Солдатка вышла на берег, присела на камешек и громко заголосила.
– - Ну, вот что, Маланьюшка, ты здесь посиди, а мы, значит, поплывем,-- утешал Вахрушка, пробуя весло.-- С каким-нибудь мальчонкой выворотим батик-то.
Маланья только махнула рукой. Батик отчалил, тяжело раскачиваясь в воде, а мы держались за борта руками, чтобы сохранить устойчивое равновесие. Фортуна спокойно поплыла за нами, как это и следует умной собаке.
– - Кто тебе Анисья-то будет?-- спрашивал я старика.
– - А дочь!-- как-то равнодушно ответил он.-- Значит, середняя дочь, а старшая-то в Юлаевой за кузнецом.
– - К чем она повинилась?
– - Ох, не спрашивай... Страшно и выговорить: мертвое-то тело на покосе кашли -- это ейный муж, выходит.
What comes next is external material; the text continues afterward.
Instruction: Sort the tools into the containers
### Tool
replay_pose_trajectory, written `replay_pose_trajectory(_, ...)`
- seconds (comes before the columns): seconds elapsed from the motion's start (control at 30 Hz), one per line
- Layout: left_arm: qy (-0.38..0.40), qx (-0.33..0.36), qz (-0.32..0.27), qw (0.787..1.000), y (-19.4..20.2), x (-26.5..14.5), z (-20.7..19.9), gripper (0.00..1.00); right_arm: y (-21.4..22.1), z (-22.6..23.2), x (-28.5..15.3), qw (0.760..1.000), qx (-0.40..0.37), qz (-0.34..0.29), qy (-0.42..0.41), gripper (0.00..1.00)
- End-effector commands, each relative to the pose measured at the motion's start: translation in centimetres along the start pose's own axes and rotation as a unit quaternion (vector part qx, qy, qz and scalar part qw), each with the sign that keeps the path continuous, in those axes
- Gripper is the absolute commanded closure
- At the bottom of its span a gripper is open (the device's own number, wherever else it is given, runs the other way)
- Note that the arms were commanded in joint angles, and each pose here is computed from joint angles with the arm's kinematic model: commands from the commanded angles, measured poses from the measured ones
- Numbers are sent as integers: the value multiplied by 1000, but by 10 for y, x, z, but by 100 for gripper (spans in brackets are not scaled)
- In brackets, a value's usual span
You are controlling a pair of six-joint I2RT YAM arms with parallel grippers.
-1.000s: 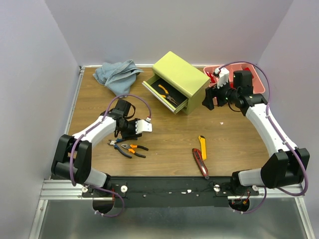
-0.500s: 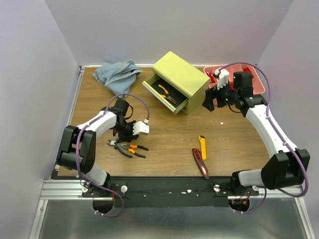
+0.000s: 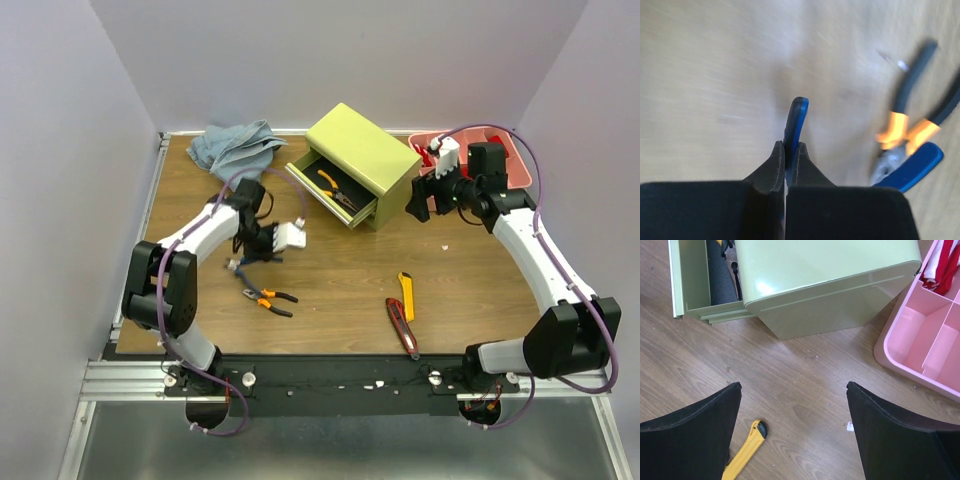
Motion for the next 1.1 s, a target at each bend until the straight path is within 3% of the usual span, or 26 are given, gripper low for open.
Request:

Ох, великий грех... тошнехонько!
– - Сидите смирно, телячьи головы!-- обругал нас Вахрушка, когда батик сильно качнулся.
III.
Поп Илья в летнем подряснике из ярко-зеленаго люстрина, пожелтевшаго под мышками и на лопатках, ходил из угла в угол по комнате, выходившей тремя окнами на широкую шатуновскую улицу. В переводе это значило, что батюшка совершенно здоров. Завидев нас, он выглянул в распахнутое окно и улыбнулся своею застенчивою улыбкой.
– - А мы насчет квасу, о. Илья,-- обяснял Вахрушка, шмыгая в калитку.-- На перепутье, значит, телячья голова:
Поповский новенький пятистенный домик стоял как раз напротив церкви. Новыя ворота вели во двор с новыми службами и новым крылечком, которое всегда стояло растворенным настежь, точно приглашая в гости к попу званаго и незванаго. Но сам двор был совершенно пуст, не в пример всем остальным поповским дворам, переполненным до краев разною живностью,-- поп Илья вдовел лет пять, детей не имел и разорил все хозяйство. Оставалась всего одна курица, спасавшая свою жизнь где-то под крыльцом. Вахрушка неоднократно покушался изловить ее, но "дошлая птица" отличалась большою предусмотрительностью и точно проваливалась сквозь землю в самый критический момент.